If AMD hardware is anything like Nvidia (and I rather think it is), you can absolutely have multiple blocks resident on the same CU. I use this to allow wave sized blocks which avoid the need for syncthreads in some kernels.
This is definitely true. You can have as many thread groups executing simultaneously on a single CU as long as you have resources available. Resources in this case being waves (40 -> 2560 threads), registers (256KB) and LDS (64KB). Scalar register count can also be a limitation, but in practice never is. If a group's thread count is not dividable by wave size (64), it is rounded up. This would give a maximum count of 40 thread groups per wave (assuming single wave groups).

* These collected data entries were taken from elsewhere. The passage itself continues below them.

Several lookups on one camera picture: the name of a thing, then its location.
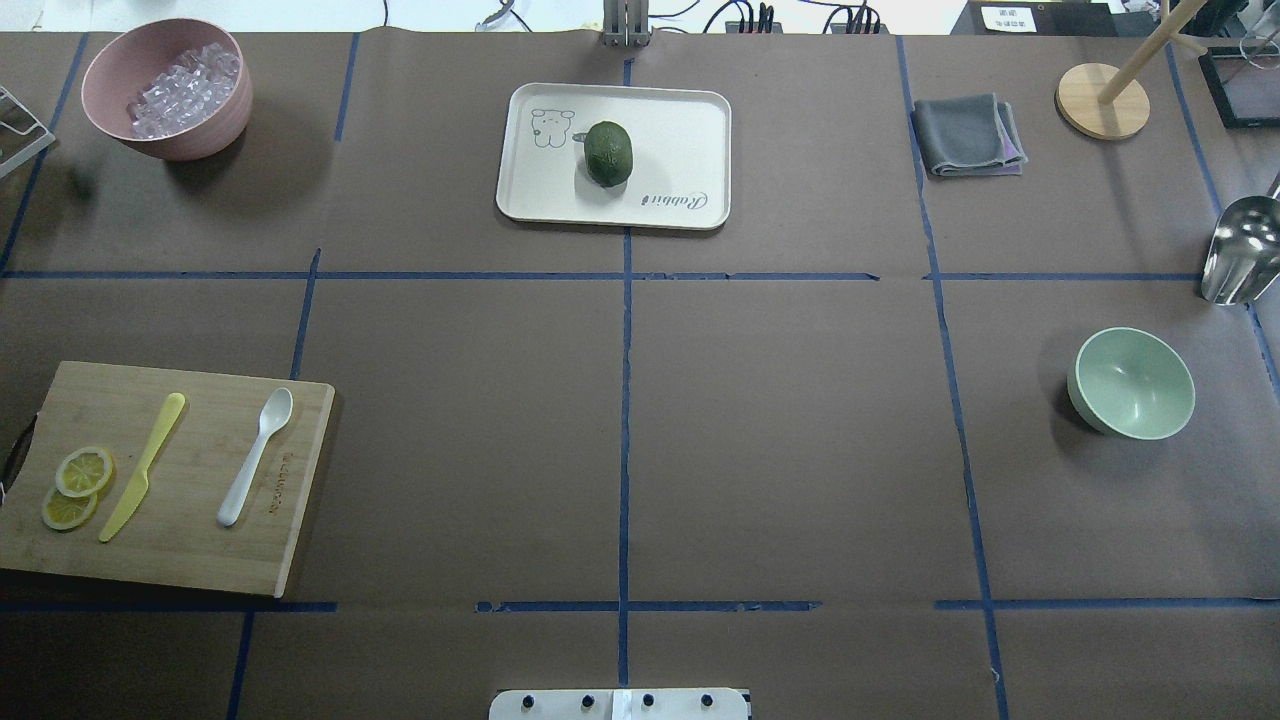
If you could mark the white plastic spoon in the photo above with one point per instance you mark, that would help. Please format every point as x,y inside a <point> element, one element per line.
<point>274,415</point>

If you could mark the light green bowl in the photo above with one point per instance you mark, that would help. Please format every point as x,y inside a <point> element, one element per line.
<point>1128,383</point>

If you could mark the pink bowl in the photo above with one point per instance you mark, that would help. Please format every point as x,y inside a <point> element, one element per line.
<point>131,61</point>

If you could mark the green lime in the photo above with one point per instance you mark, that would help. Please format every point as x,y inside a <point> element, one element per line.
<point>609,154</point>

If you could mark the white rabbit tray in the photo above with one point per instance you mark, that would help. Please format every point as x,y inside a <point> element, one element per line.
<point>682,157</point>

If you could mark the black power strip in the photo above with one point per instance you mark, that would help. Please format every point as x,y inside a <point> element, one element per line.
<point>804,17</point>

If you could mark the grey folded cloth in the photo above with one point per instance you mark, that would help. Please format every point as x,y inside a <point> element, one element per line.
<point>973,135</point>

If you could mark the bamboo cutting board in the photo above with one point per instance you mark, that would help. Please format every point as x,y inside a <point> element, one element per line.
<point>174,538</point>

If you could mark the wooden mug tree stand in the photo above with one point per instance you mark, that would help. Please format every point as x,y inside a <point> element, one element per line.
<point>1108,103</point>

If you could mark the clear ice cubes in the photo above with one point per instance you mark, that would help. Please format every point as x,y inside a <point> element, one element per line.
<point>188,92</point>

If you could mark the yellow plastic knife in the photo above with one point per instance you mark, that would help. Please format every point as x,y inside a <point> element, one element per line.
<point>137,486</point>

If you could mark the upper lemon slice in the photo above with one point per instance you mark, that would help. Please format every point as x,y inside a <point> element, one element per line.
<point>85,472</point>

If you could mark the lemon slice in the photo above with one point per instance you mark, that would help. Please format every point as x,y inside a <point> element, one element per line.
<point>85,472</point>
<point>63,512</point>

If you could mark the lower lemon slice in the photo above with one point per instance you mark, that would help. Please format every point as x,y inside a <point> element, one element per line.
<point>63,512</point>

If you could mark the metal scoop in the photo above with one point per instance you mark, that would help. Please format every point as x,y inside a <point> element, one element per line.
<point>1243,257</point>

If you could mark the black framed metal tray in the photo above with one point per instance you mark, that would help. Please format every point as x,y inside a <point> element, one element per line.
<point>1245,92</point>

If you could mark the aluminium camera post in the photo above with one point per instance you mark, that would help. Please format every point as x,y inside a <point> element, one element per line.
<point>626,23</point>

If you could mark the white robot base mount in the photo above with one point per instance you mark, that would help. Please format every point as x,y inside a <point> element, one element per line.
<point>622,703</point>

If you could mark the board metal handle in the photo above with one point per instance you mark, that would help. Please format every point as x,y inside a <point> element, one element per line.
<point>16,458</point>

DirectX programmers can't count on a fixed wave/warp size, since Nvidia = 32, AMD = 64 and Intel = {8,16,32}. A good compiler should remove synchthreads calls in kernels with thread group size less than the GPUs native wave/warp size.
Allowing blocks from different kernels on one CU at the same time is a much stickier issue. One has to remember that if this happens, you'll end up with a lot of contention over the instruction cache. This means that scheduling can be very tricky. Do you favor homogeneous loads on each CU, thereby saving instruction cache space (remembering that the compiler may just be looking at the size of that cache to determine how far it can unroll loops and so forth), or do you favor heterogeneous loads, which can help when one task's footprint is conveniently sized to "fill in the gaps", or perhaps you can offset a kernel that bottlenecks on some per-CU resource, like local memory bandwidth, or perhaps texture cache.
Heterogeneous loads are a big performance win in many cases on GCN. There are many real world examples available (look at recent GDC/SIGGRAPH presentations).
Common examples are:
- One kernel is sampler bound and the other isn't. Example: parallax mapping (N trilinear/aniso taps for root finding), anisotropic filtering in general (multiple textures), bicubic kernels (3x3 bilinear taps per pixel), blur filters (N bilinear taps), etc. A pure compute task (no tex filter instructions) can fill the execution gaps nicely.
- One kernel uses lots of LDS (thread group shared memory) and this limits occupation. Other kernel with no LDS usage increases occupancy.
- One kernel is heavily memory (and L1 cache) bound, while the other is mostly math crunching (ALU instructions using registers and/or LDS).
- Tail of another kernel. Work finishes at wave granularity (after last barrier). Waiting for the last wave to finish means that processing cycles are lost on each CU (every time kernel changes).
- Resource bottlenecks (waves/registers/LDS). Kernel allocates some CU resources heavily, while other resources are left unused. It is better to schedule thread groups from multiple kernels (different shader) to utilize the CU resources better.
- Uneven split of resources. There are cases where a single kernel doesn't evenly divide all CU resources (waves/registers/LDS) between thread groups (see my post above). Reminder is left unused. Better to schedule multiple kernels (with different resource counts) to use all the resources.
The most common heterogeneous task is executing vertex and pixel shader on the same CU. Vertex + hull + domain shader is another example. GCN is not limited to running multiple compute shaders concurrently on the same CU. You can have a mix of different graphics kernels and compute kernels.